Written by : Joseph Adler
Many franchisors advise their prospective franchisees that any attempt to negotiate the franchise agreement will be futile and ultimately resisted. The reason often given by franchisors is that any changes to the franchise agreement will undermine the uniformity of the system. Wide variations in franchise agreements are often viewed as a threat to the integrity and viability of the system.

Of course, there are certain terms and conditions of a franchise agreement that will lend themselves to negotiation and amendment, such as the size of the franchisee’s territory, for example. Franchisees should, however, be judicious in their attempt to negotiate other less important terms and conditions of the agreement. They should recognize that the franchisor will not be amenable to negotiating the entire franchise agreement, and they should therefore focus on attempting to address the most problematic provisions and significant concerns.

Franchisors are generally reluctant to make amendments to their franchise documents due to the following reasons:
  1. Modifications to the standard agreement could cause administrative difficulties for the franchisor since it would be required to manage, diarize and monitor several versions of the franchise document. To do so in an effective manner would necessarily increase the operating costs of the franchisor.
  2. Allowing variations in the franchise agreement may create dissension among the franchisees should they discover that the franchisor has offered different deals to all or some of its franchisees. Franchisors will wish to avoid claims of favouritism.
  3. Consistency is one of the hallmarks of a successful franchise system, and franchisors will most certainly insist on that consistency when negotiating their franchise documentation.

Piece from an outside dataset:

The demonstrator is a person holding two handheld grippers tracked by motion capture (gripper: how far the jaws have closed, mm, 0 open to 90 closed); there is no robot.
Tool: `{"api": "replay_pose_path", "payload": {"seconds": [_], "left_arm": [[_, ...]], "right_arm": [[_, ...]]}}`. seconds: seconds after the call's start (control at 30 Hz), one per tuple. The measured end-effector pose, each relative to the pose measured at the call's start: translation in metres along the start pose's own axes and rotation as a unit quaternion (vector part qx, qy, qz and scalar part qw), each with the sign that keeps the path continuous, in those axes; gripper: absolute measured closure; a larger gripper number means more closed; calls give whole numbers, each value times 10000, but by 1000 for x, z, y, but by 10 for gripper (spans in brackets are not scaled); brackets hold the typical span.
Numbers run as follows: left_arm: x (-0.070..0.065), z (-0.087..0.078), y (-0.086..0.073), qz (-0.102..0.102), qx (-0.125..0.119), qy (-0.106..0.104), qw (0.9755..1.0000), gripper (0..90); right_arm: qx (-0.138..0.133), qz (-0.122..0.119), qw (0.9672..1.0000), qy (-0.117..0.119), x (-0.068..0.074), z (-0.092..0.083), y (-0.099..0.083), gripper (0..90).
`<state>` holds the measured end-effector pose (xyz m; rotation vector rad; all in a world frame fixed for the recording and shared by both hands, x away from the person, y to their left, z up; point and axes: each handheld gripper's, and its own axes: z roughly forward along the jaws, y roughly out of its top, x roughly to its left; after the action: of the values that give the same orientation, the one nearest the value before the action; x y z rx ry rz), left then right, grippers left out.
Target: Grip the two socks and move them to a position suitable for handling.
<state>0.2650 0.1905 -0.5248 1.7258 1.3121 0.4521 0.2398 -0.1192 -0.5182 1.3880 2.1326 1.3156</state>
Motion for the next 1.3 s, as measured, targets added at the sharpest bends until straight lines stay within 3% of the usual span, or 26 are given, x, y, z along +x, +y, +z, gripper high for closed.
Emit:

  4. In reality, however, the degrees to which franchisors do in fact negotiate vary from system to system. This general rule of “no negotiation” may not apply, for example, in a startup franchise system where franchisors are more likely open to negotiating the franchise agreement in the interests of selling their first number of franchises. It may also not apply when the prospective franchisee is bringing much-needed expertise or capital to the table. Yet, even in such circumstances, significant modifications to the standard form of the agreement would likely bring short-term benefits and long-term difficulties to the franchisor and the franchise system. A deeper appreciation of the constraints faced by the franchisor in this regard could only assist franchisees and sharpen their approach to negotiating with the franchisor.
  5. At the very least, even if a franchisor is not willing to negotiate any of the terms and conditions of its franchise agreement, it is incumbent upon prospective franchisees to review their franchise agreements (and disclosure documents) with legal counsel so that they fully understand their legal rights and obligations. Failure to do so could be a costly mistake, particularly when a franchisee is not capable or willing to live up to certain obligations.
    Franchisors are also better off when they are informed of the concerns of the prospective franchisee regarding the documentation, even if no changes are ultimately permitted. Such concerns may be indicative of other more significant issues pertaining to the prospective relationship.